The value of the art – and of the artist

Creative Australia, which describes itself as a “champion and investor in arts and creativity” released a new report about the working lives of Australian artists which:

“shows it is now harder than ever for professional artists to make a living.”

The starving artist

I’m sure it surprises very few that it’s now harder than ever for creatives to make a living, with rising costs of production and living in general, and the challenges of people who think that AI is a reasonable replacement for art about the human condition. This, despite the fact that creatives are generally highly educated, highly skilled,adaptive and actually deeply valued for  their contributions.

You can get the whole report or just the summary from Creative Australia’s website.

The hungry soul

This report has come out at the same time as an extract from a three-year-old TED talk by Ethan Hawke has hit social media hard.
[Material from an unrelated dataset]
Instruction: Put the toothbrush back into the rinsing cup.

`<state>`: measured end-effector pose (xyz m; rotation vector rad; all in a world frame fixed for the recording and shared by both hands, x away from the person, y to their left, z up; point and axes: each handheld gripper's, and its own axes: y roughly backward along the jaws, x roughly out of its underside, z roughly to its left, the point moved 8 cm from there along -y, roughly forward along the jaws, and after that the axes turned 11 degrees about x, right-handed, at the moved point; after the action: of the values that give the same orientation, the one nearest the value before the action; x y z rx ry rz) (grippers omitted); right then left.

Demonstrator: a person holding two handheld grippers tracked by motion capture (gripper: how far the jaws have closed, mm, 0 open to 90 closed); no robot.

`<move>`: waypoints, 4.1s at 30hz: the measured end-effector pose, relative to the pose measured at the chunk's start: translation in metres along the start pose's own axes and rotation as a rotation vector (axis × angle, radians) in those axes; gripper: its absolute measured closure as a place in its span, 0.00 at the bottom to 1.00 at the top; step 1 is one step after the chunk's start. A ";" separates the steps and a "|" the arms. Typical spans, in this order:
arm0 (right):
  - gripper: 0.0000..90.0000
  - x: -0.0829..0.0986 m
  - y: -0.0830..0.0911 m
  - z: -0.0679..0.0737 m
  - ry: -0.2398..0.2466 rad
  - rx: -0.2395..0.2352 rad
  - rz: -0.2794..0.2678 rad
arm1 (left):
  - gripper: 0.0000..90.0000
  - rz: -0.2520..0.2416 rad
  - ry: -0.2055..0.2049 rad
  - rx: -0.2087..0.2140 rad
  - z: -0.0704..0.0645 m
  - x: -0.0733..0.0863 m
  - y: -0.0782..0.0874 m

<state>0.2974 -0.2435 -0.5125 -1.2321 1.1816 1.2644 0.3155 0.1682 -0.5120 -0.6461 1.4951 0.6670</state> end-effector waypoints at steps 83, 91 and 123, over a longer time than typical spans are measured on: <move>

In it, he talks about how nobody really needs poetry – until they absolutely need it, until it’s essential to grappling with the great joy and pain of being human and wondering if we are alone with those feelings, how to make sense of them, or express them.

“Well… most people don’t spend a lot of time thinking about poetry.  Right?  They have a life to live, and they’re not really that concerned with Allen Ginsberg’s poems or anybody’s poems, until their father dies, they go to a funeral, you lose a child, somebody breaks your heart, they don’t love you anymore, and all of a sudden, you’re desperate for making sense out of this life… ‘Has anyone ever felt this bad before?  How did they come out of this cloud?’ 

Or the inverse… something great.  You meet somebody and your heart explodes.  You love them so much, you can’t see straight.  You know, you’re dizzy.  ‘Did anybody feel like this before?  What is happening to me?’ 

And that’s when art’s not a luxury, it’s actually sustenance.  We need it.”

– Ethan Hawke (from this brilliant TED talk)

The value of art

All of this reminds me of the time of the pandemic lockdowns, and those feelings of isolation and loss of community. We didn’t know how much we needed people until we couldn’t hug them. Art in every form was not a luxury. We needed it.

We yearned so much for the nourishment of connection, hope and community that creators responded to the call, as artists so often do, with wonderful content to remind us of why we chose to protect each other through a frightening time. Several people I followed made a huge difference to me and my mental health: John Finnemore giving updates as Arthur Knapp-Shappey (from Cabin Pressure); Taika Waititi calling in all his Hollywood friends for readings of James and the Giant Peach; Samuel West’s Pandemic Poetry, reading classic and modern poetry (and taking requests) in his beautiful and evocative voice.

Then, as pandemic lockdowns came to an end, many writers, musicians and artists talked about how, for so many of us, art is what helped us cope. Books and music and art and theatre; uplifting ourselves with new arts too, learning to bake and craft and crochet.

We know how important creativity is to our wellbeing. We fed our souls with creativity when and how we could. We didn’t have to be perfect, or even good, to find solace and joy in the doing.

The value of artists

So how do I wind up this post about the essential nature of art, and the impoverishment of artists?

I guess, to encourage you to see those whose creativity nurtures you as worthy of what they cost. If you don’t have a lot of cash yourself, there are ways to support creatives: boost the work of the creatives that you love; recognise that book and music piracy and AI images created, uncredited and unpaid from human artists’ work, damages those creatives’ ability to make the next thing.

Don’t haggle with creatives when they quote you prices for their work – most of them are chronically undercharging as it is. Don’t try to pay in ‘exposure’ – creatives can’t pay their bills with exposure (electric companies, grocery stores, landlords, banks and supermarkets don’t recognise it as legal currency) and, as some freelancers I know say, people often die of exposure.

Support writers at no cost!

Consider being a book reviewer, if that’s your jam. I know that I, too, need more people who want to read and review my work across all platforms (blogs, Goodreads, retail sites) to help get the word out about my work.

And borrow from libraries (they do ebooks these days too!) when you can. Request your library to get in books that you’d like to read. In fact, in Australia, that’s a great extra income stream for writers, because Australian writers with books in Australian libraries get what’s called Public Lending Rights and Education Lending Rights – a small payment for our books that are read this way. Digital books are now included too!

Value art – and make it

Value the art that enriches your life – and value the people who create what you love enough to help them pay the bills that keep them fed and housed so that they can create.

And don’t forget, in all of that, to find the art within yourself, and nourish your own heart by making it.